## Prompt
Every line holding the string "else" should be copied from the listing.
+++ Records for the task +++
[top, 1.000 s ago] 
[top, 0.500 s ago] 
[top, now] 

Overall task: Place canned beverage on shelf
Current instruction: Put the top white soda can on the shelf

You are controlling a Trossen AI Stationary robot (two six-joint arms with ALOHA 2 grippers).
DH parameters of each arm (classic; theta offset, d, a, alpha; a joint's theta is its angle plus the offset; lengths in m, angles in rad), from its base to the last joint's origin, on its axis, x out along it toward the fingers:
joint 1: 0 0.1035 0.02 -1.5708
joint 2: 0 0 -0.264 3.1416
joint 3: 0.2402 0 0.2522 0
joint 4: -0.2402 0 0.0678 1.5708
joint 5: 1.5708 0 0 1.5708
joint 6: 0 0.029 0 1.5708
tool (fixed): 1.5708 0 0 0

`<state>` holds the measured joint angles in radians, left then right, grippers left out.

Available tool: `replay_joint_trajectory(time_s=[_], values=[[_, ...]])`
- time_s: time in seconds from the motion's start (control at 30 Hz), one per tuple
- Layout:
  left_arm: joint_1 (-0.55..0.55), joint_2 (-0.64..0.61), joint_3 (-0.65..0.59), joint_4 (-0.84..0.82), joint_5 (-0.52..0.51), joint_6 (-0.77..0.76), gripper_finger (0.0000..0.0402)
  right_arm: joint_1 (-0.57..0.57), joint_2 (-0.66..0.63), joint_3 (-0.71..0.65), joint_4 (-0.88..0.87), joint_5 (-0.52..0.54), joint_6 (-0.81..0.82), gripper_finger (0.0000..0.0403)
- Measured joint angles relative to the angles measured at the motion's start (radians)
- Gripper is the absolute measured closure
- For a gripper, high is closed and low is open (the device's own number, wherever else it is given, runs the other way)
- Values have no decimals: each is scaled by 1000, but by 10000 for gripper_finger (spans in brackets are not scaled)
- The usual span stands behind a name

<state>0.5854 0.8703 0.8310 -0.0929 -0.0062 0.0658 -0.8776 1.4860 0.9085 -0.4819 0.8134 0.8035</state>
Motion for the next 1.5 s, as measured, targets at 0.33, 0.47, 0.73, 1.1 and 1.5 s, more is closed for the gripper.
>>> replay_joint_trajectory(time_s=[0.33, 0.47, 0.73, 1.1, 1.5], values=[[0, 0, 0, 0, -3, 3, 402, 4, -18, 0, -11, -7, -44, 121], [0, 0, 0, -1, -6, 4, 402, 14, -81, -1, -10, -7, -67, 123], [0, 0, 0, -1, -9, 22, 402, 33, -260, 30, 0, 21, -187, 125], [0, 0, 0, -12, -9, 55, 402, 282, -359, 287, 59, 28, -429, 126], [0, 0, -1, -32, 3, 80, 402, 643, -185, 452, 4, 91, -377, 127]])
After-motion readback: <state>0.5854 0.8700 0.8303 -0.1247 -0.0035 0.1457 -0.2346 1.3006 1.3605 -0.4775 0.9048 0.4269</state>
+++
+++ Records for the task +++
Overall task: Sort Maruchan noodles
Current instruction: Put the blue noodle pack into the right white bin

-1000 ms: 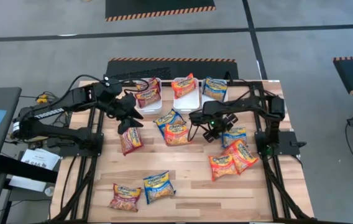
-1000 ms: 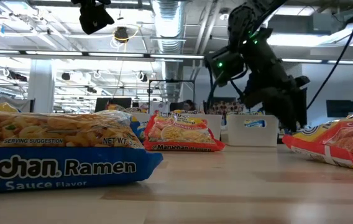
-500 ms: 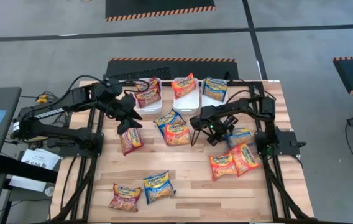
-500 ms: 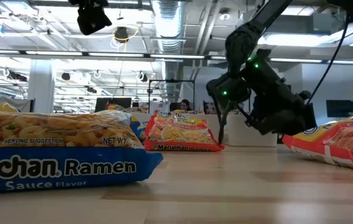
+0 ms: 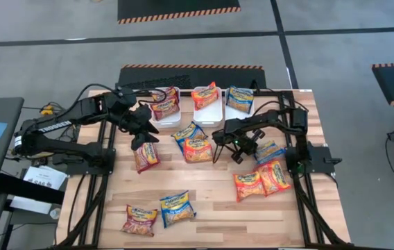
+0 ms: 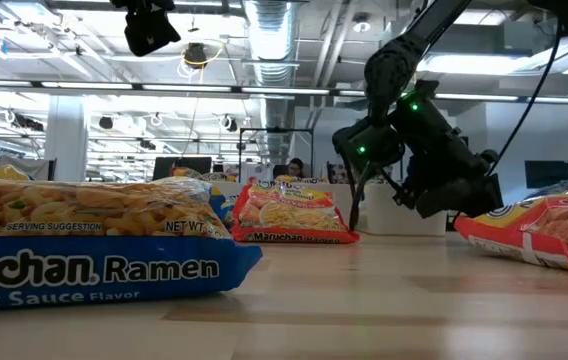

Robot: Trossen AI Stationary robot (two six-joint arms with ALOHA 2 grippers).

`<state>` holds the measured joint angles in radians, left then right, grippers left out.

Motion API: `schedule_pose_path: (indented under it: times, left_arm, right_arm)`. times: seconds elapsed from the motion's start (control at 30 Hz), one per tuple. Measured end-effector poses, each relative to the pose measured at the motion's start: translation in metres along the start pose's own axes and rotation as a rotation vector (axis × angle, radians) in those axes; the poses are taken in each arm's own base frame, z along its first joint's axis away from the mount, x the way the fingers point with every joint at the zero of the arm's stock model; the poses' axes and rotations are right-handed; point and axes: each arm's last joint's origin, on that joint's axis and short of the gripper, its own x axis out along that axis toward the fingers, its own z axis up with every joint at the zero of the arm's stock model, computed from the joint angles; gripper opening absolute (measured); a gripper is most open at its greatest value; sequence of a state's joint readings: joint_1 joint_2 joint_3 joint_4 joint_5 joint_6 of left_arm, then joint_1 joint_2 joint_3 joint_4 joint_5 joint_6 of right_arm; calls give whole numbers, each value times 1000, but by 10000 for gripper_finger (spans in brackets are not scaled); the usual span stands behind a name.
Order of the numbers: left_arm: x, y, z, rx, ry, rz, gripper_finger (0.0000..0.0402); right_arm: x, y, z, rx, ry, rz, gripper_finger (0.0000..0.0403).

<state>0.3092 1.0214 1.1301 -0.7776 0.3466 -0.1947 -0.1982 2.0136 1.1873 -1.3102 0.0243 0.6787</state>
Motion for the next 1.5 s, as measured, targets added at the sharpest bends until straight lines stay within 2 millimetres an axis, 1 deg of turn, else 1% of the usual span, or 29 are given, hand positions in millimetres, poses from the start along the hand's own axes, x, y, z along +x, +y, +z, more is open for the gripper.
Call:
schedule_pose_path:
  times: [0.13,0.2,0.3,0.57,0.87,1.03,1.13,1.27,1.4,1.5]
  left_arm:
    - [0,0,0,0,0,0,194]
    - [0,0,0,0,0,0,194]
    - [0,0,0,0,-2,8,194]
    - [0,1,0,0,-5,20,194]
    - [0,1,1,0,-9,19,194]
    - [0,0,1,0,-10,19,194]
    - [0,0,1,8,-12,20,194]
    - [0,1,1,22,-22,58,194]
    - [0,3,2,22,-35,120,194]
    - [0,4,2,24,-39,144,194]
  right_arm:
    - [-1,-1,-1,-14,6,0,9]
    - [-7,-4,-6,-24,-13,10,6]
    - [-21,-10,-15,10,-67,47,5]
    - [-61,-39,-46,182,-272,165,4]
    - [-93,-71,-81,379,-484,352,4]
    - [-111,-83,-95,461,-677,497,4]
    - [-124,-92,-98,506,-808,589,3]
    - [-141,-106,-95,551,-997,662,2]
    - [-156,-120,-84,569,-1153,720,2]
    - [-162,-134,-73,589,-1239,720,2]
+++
## Answer to this task
- For a gripper, high is closed and low is open (the device's own number, wherever else it is given, runs the other way)
Motion for the next 1.5 s, as measured, targets added at the sharpest bends until straight lines stay within 2 millimetres an axis, 1 deg of turn, else 1% of the usual span, or 29 are given, hand positions in millimetres, poses from the start along the hand's own axes, x, y, z along +x, +y, +z, more is open for the gripper.

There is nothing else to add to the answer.